Но я уговорил его, убедив, что помилование Бурцева будет расценено во всех общественных кругах как акт национальной солидарности; я добавил, что французские министры-социалисты — такие, как Гезд, Семба и Альбер Тома, которые со всем патриотизмом содействуют нашим усилиям в общей войне, — нуждаются в поддержке их деятельности и что проявление акта милосердия в отношении Бурцева в значительной степени усилят их позиции в крайне левой фракции их партии, где до сих пор живы все прежние предубеждения против России. Свою речь я закончил тем, что попросил Сазонова передать мою просьбу о Бурцеве лично императору, минуя Щегловитова:

— Это не юридический вопрос, это прежде всего дипломатическая проблема, так как она затрагивает нравственные отношения двух союзнических стран. Мое правительство не имеет никакого желания вмешиваться в ваши внутренние дела; все, что оно просит, так это, чтобы вы сделали шаг, который бы во многом способствовал улучшению отношения во Франции к России. Поэтому я уверен, что император одобрит мою просьбу обратиться непосредственно к нему. Когда это дело будет доведено до его сведения, я полностью уверен в том, каков будет его ответ.

— Посмотрим. Я обдумаю все, а через день или два вернемся к обсуждению этого дела.

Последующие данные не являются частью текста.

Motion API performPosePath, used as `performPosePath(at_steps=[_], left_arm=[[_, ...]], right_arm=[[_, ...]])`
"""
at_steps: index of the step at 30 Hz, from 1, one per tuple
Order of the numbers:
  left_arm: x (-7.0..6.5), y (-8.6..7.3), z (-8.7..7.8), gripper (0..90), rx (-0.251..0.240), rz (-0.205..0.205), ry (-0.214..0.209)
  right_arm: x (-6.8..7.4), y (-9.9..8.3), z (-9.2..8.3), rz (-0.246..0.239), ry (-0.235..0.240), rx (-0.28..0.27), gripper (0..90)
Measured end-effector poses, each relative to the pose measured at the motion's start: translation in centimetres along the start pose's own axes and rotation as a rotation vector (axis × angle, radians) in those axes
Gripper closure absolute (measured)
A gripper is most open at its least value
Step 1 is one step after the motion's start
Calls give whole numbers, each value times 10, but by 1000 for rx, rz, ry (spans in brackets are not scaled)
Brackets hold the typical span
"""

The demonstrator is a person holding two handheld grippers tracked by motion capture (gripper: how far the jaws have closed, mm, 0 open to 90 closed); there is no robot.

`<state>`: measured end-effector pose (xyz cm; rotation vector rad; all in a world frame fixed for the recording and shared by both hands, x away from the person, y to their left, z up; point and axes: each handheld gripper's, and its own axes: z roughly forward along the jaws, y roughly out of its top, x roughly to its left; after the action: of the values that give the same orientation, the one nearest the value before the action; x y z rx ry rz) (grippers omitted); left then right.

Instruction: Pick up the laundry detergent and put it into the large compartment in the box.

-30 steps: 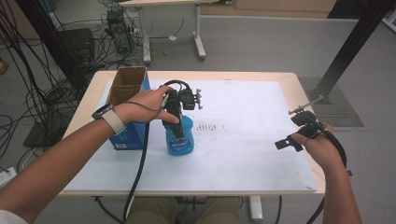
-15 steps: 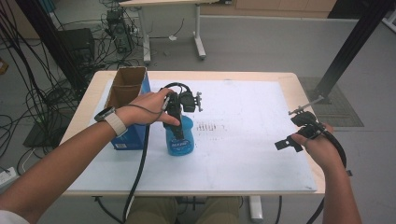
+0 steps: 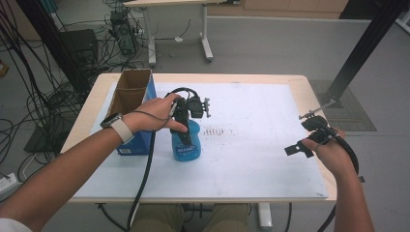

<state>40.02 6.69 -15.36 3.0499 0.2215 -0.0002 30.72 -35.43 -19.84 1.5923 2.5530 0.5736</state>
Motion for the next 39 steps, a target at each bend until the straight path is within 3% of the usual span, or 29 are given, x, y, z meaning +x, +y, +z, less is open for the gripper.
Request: performPosePath(at_steps=[39], left_arm=[[-2, -4, 3, 282, -12, -2, 24]], right_arm=[[1, -1, -1, 0, -3, -1, 87]])
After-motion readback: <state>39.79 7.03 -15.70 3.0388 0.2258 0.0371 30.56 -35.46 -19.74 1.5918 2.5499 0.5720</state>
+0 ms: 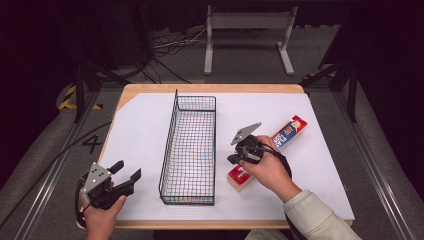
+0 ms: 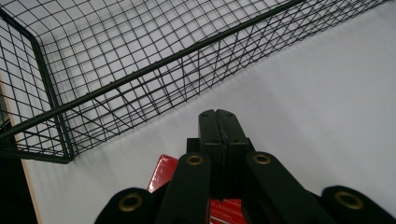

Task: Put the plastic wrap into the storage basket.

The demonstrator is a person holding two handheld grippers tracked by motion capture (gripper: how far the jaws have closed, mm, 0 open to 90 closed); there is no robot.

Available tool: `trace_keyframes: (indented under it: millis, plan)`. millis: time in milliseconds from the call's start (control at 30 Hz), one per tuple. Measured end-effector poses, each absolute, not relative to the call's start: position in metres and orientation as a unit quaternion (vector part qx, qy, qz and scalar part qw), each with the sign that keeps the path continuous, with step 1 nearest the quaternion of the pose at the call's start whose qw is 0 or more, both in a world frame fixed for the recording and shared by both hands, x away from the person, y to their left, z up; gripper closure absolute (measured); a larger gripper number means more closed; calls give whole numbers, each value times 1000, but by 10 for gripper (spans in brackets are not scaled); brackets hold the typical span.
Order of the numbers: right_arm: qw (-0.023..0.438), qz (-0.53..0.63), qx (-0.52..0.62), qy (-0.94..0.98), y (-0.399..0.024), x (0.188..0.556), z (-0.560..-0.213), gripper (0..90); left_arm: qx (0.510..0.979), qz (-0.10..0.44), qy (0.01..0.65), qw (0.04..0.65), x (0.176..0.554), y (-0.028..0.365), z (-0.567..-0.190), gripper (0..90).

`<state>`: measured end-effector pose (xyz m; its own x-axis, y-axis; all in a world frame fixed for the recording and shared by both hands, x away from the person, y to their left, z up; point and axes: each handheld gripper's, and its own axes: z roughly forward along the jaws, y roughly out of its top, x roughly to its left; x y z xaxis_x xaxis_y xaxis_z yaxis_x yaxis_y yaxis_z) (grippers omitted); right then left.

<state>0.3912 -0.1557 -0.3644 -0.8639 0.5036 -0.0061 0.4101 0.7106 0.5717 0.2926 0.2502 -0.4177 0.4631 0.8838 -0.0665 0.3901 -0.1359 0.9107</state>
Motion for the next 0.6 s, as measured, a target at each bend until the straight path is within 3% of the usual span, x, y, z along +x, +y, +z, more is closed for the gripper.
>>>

После нескольких минут тягостного молчания Сазонов заговорил вновь, словно ему в голову пришли новые возражения против моего предложения:

— Если бы вы знали, какую гнусную ложь Бурцев имел дерзость опубликовать об императоре и императрице, вы бы поняли, насколько рискованна ваша просьба.

— Тем не менее я верю в большую мудрость его величества.

 

Суббота, 13 февраля 1915 года

В это утро Сазонов принял меня с самым радостным видом:

— У меня для вас хорошие новости... Догадайтесь!

— Что вы имеете в виду? Помилование Бурцева?

— Да. Вчера вечером я был принят императором и передал ему вашу просьбу. Не все прошло гладко! Его величество заявил: «Известно ли господину Палеологу обо всех тех гнусных вещах, которые Бурцев писал об императрице и обо мне?» Но я настаивал на своем. И император был так добр, и он столь высоко ценит свою миссию монарха, что практически сразу же заявил: «Хорошо! Сообщите французскому послу, что я даю согласие на помилование этого мерзавца». Потом его величество не мог отказать себе в удовольствии добавить: «Я что-то не припоминаю, чтобы мой посол в Париже когда-либо выступал в качестве ходатая по поводу помилования какого-нибудь французского политического преступника!»

Я спросил Сазонова передать императору мою самую глубокую признательность и одновременно тепло поблагодарил Сазонова за то, что он так эффективно выступил в защиту моего дела:

— Вы можете быть уверены в том, — заявил я, — что вы и я оказали альянсу великую услугу!

(Бурцев был немедленно вывезен из Туруханска в Россию. Несколько месяцев он провел в Твери под наблюдением полиции. Затем ему было разрешено жить в Петрограде. В октябре 1917 года большевики бросили его в тюрьму. В апреле 1918 года он был освобожден, после чего эмигрировал во Францию.)